(Beginning of RAW DATA)
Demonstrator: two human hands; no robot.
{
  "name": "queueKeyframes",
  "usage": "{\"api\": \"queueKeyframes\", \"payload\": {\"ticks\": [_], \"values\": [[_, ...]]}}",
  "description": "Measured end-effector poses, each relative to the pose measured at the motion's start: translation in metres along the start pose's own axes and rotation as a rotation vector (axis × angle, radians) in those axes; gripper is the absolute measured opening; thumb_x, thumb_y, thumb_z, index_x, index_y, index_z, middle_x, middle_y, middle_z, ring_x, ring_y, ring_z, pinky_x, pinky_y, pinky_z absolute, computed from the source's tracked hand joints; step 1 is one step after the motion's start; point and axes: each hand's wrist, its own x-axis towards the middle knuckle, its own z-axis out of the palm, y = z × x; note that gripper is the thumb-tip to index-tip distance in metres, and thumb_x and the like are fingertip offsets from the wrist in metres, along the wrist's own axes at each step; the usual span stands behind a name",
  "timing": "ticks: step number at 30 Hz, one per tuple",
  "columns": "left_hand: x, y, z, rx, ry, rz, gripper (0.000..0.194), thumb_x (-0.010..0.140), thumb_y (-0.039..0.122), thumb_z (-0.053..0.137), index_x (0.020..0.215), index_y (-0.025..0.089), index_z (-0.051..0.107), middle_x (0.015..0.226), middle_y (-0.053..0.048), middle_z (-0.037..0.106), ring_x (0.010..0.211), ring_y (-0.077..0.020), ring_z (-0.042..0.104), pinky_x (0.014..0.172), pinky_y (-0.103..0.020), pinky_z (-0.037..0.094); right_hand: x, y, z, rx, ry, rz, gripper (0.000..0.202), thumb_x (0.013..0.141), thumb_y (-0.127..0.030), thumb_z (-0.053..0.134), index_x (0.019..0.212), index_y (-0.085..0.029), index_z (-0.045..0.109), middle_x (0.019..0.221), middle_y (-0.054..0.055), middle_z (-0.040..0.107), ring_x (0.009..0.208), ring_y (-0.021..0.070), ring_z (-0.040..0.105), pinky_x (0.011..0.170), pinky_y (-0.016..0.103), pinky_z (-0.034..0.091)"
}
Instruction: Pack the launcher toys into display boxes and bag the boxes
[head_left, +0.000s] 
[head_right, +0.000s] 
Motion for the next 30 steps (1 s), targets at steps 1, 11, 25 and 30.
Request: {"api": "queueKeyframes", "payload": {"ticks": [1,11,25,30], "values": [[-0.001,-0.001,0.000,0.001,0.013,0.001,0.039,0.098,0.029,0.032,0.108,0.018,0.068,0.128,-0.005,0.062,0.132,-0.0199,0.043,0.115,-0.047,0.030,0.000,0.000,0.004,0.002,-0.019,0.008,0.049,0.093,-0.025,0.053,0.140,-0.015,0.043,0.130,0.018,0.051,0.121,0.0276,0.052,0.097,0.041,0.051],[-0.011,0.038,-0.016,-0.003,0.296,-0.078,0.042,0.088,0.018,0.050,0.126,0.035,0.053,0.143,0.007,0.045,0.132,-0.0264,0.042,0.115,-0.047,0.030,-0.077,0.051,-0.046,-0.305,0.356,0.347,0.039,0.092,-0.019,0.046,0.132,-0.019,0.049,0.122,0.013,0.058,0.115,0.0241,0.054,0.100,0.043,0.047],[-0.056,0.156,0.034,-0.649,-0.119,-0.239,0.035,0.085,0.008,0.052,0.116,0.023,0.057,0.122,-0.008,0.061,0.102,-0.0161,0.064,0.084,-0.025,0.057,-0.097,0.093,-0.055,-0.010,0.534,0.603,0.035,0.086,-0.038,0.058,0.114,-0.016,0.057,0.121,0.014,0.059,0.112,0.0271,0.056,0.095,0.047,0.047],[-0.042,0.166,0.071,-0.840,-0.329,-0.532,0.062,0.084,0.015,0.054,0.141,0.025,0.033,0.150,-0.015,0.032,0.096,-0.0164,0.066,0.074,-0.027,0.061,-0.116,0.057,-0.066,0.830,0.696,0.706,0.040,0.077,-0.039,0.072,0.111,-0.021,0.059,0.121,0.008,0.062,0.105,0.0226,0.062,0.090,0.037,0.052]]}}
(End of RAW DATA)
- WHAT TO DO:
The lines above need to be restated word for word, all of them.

- RESPONSE TO THE TASK:
Demonstrator: two human hands; no robot.
{
  "name": "queueKeyframes",
  "usage": "{\"api\": \"queueKeyframes\", \"payload\": {\"ticks\": [_], \"values\": [[_, ...]]}}",
  "description": "Measured end-effector poses, each relative to the pose measured at the motion's start: translation in metres along the start pose's own axes and rotation as a rotation vector (axis × angle, radians) in those axes; gripper is the absolute measured opening; thumb_x, thumb_y, thumb_z, index_x, index_y, index_z, middle_x, middle_y, middle_z, ring_x, ring_y, ring_z, pinky_x, pinky_y, pinky_z absolute, computed from the source's tracked hand joints; step 1 is one step after the motion's start; point and axes: each hand's wrist, its own x-axis towards the middle knuckle, its own z-axis out of the palm, y = z × x; note that gripper is the thumb-tip to index-tip distance in metres, and thumb_x and the like are fingertip offsets from the wrist in metres, along the wrist's own axes at each step; the usual span stands behind a name",
  "timing": "ticks: step number at 30 Hz, one per tuple",
  "columns": "left_hand: x, y, z, rx, ry, rz, gripper (0.000..0.194), thumb_x (-0.010..0.140), thumb_y (-0.039..0.122), thumb_z (-0.053..0.137), index_x (0.020..0.215), index_y (-0.025..0.089), index_z (-0.051..0.107), middle_x (0.015..0.226), middle_y (-0.053..0.048), middle_z (-0.037..0.106), ring_x (0.010..0.211), ring_y (-0.077..0.020), ring_z (-0.042..0.104), pinky_x (0.014..0.172), pinky_y (-0.103..0.020), pinky_z (-0.037..0.094); right_hand: x, y, z, rx, ry, rz, gripper (0.000..0.202), thumb_x (0.013..0.141), thumb_y (-0.127..0.030), thumb_z (-0.053..0.134), index_x (0.019..0.212), index_y (-0.085..0.029), index_z (-0.045..0.109), middle_x (0.019..0.221), middle_y (-0.054..0.055), middle_z (-0.040..0.107), ring_x (0.009..0.208), ring_y (-0.021..0.070), ring_z (-0.040..0.105), pinky_x (0.011..0.170), pinky_y (-0.016..0.103), pinky_z (-0.034..0.091)"
}
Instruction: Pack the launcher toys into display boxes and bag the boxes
[head_left, +0.000s] 
[head_right, +0.000s] 
Motion for the next 30 steps (1 s), targets at steps 1, 11, 25 and 30.
Request: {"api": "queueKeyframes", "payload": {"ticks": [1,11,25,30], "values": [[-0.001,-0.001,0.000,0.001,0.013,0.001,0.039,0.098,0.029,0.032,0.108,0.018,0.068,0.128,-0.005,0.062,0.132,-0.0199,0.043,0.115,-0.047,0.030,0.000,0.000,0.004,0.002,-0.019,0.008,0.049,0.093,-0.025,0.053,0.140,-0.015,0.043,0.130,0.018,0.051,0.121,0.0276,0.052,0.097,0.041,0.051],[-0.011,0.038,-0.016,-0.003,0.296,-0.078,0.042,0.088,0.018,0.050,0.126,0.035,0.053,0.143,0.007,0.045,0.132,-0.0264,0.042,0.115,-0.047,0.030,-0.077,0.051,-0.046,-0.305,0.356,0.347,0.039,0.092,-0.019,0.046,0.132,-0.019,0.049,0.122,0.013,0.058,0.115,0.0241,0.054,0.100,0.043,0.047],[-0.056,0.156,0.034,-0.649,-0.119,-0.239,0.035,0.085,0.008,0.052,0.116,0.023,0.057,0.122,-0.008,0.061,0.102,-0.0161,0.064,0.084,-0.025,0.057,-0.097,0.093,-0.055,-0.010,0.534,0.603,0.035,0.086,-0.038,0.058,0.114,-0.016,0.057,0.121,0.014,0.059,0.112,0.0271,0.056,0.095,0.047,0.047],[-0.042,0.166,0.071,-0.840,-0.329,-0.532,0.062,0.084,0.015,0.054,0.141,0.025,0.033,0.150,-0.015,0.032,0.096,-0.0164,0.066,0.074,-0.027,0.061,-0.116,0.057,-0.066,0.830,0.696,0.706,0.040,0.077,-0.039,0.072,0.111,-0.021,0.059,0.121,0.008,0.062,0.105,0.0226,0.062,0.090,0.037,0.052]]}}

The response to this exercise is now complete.